#### WHAT IS BEING ASKED:
Copy out the lines below that hold the word "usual".

BEGIN

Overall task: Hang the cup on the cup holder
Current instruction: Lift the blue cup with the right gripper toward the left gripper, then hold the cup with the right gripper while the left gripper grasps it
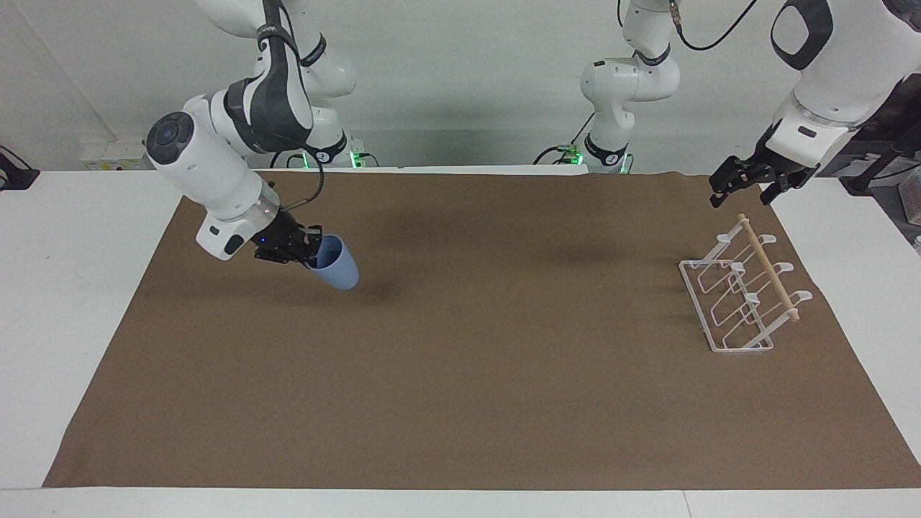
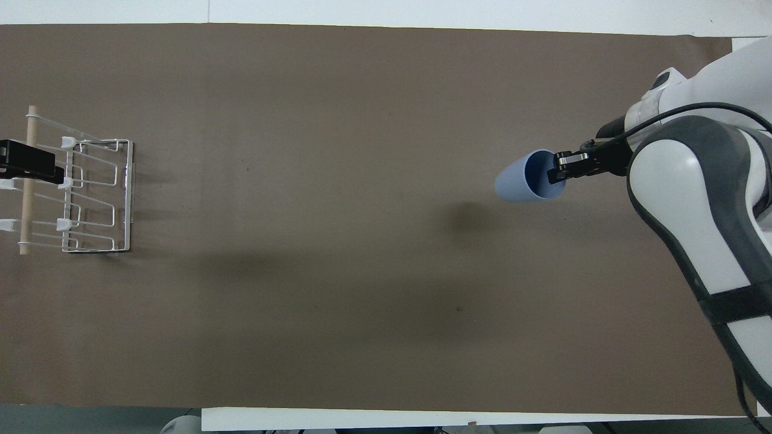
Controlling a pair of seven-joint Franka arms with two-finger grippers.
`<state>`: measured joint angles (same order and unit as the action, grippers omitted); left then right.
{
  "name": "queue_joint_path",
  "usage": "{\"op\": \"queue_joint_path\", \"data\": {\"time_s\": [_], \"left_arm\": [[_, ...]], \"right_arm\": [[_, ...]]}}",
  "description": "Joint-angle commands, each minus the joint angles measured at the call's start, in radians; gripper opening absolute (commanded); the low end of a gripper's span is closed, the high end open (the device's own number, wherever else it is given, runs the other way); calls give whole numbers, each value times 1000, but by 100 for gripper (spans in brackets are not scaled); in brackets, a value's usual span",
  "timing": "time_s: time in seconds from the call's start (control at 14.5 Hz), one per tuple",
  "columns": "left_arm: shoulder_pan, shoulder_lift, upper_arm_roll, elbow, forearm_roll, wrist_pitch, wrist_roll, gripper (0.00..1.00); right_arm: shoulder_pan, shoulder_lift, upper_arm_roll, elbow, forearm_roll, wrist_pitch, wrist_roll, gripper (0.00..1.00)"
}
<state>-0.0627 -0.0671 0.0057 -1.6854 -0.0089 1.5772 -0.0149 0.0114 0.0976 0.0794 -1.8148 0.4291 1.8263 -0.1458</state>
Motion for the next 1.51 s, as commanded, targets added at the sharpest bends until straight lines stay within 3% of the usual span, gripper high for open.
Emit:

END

#### PROBLEM SOLUTION:
  "description": "Joint-angle commands, each minus the joint angles measured at the call's start, in radians; gripper opening absolute (commanded); the low end of a gripper's span is closed, the high end open (the device's own number, wherever else it is given, runs the other way); calls give whole numbers, each value times 1000, but by 100 for gripper (spans in brackets are not scaled); in brackets, a value's usual span",
Motion for the next 1.51 s, as commanded, targets added at the sharpest bends until straight lines stay within 3% of the usual span, gripper high for open.

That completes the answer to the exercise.